Ольга Борискова, Татьяна Минаева
Пламенный лёд. Книга вторая
Глава 1
Москва, февраль 2016 года
Лиза лежала и смотрела на цветы, стоящие на прикроватной тумбочке. Сегодня это были розовые розы на длинных стеблях. Тяжелые головки с бархатными лепестками, плотные, в прожилках, листья… Она не смогла отказать себе в удовольствии вдохнуть нежный цветочный аромат. Прежде чем Макс поставил букет в вазу, несколько минут осторожно придерживала розы за стебли, тычась носом в бутоны.
За эту неделю он приходил уже несколько раз, и каждый раз приносил ей свежие цветы. Розы. Белые, розовые, желтые… Она не знала, зачем он приходит, а не ждать не могла. Среди ежедневной больничной скуки, разбавляемой терпеливо сносимыми процедурами, его визиты стали чем-то вроде глотков свежего воздуха. Не захлебнуться бы только…

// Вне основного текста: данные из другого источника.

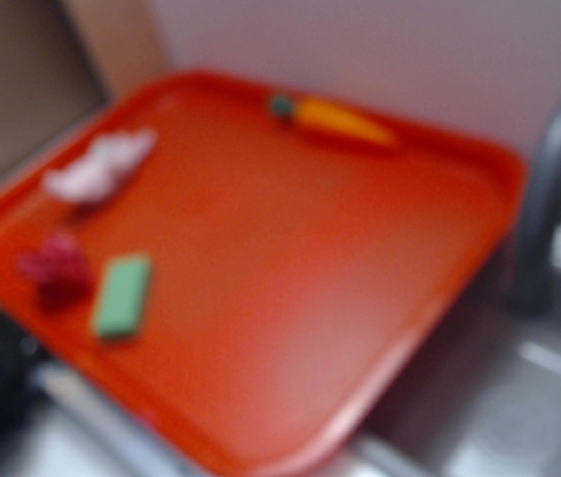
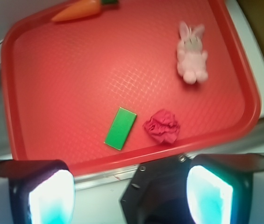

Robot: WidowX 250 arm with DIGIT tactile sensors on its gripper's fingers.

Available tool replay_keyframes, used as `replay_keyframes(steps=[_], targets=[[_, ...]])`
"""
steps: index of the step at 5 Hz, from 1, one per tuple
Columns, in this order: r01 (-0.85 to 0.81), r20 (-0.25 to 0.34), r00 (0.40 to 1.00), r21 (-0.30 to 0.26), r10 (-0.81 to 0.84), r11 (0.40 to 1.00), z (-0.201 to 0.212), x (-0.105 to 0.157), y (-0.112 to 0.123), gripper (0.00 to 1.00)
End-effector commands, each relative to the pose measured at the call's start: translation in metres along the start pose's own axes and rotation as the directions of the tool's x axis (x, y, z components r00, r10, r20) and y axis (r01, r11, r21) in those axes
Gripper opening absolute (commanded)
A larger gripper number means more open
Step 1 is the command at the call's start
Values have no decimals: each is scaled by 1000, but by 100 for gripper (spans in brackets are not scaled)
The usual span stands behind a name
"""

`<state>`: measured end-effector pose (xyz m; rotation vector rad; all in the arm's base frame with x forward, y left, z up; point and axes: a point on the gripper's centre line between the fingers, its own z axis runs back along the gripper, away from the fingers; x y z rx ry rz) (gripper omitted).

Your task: Grab the green block.

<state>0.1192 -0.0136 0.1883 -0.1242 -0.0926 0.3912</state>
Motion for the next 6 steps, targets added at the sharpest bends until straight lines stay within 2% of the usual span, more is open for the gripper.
replay_keyframes(steps=[1,2,3,4,6], targets=[[-206,22,978,-49,207,977,-63,21,-9,100],[-225,27,974,-34,226,974,-103,32,-19,100],[-195,7,981,55,195,979,-139,32,-21,100],[-161,3,987,122,162,979,-165,15,-14,100],[-100,8,995,175,100,980,-186,-20,-12,100]])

У нее никогда не было столько времени на то, чтобы просто подумать. И, лежа в больничной постели, Лиза гоняла по кругу опостылевшие мысли. О родителях, о брате, о своей жизни. А потом все возвращалось к исходникам. Ничего нового так и не надумывалось, никакой переоценки ценностей не происходило. Врач спрашивал ее, чем она планирует заниматься потом, позже, после выписки. У Лизы же слово «потом» не вызывало никаких ассоциаций. Казалось, что она выйдет из больницы и… И ничего не произойдет. Вообще ничего. Впрочем, это «ничего» тоже было очень абстрактным.
Она пока слабо понимала, что чувствует.
Скучает ли по льду? А будет ли скучать? Вся ее жизнь вертелась вокруг бесконечных тренировок, соревнований, падений, борьбы. Как жить иначе, Лиза не знала, и рядом не было того, кто смог бы ее научить. Она знала только одно – в Швейцарию она не вернется.Лиза столько раз думала, что будет, если она бросит фигурное катание. Мечтала, что начнется другая, свободная жизнь, где она станет просто собой. Временами она чувствовала, что не выдерживает: родители давили, требовали от нее результатов, успехи брата ставились в пример, маячили, словно закатное солнце на горизонте. День за днем слушая о своей лени и никчемности, Лиза все равно шла на каток, где падала, поднималась, снова падала и опять заставляла себя вставать. А когда она побеждала, мать удовлетворенно кивала: хорошо, но… Но ты можешь лучше, ты должна стараться больше, ты должна трудиться упорнее. А потом стало совсем невыносимо. Ее тело менялось, менялась и она сама. Никто не заметил надлома, произошедшего в ней, пока она была в России, никто не заметил, каким болезненно-взрослым стал ее взгляд. И причина крылась далеко не в провальных выступлениях на этапах Гран-при и последующим за ними чемпионате России. Возможно, родители что-то видели, но списывали все на неудачи на льду, поговорить об этом с Лизой никто не пытался. Мать постоянно упрекала, не желая слушать ни оправданий, ни объяснений, постоянно следила за тем, что и сколько она ест. Методы отца были более жёсткими. Засыпая, она думала, что еще неделя, месяц, и станет лучше, легче, но легче не становилось. В какой-то момент она поняла, что больше не хочет и не может. Прогуляла тренировку, выпила два стакана какао, сидела на лавочке и смотрела за веселой группкой детворы. Дети смеялись, бегали друг за другом, визжали и, в отличие от нее, похоже, ни о чем не думали. Вернувшись домой, она застала мать в гостиной, та сидела и смотрела телевизор.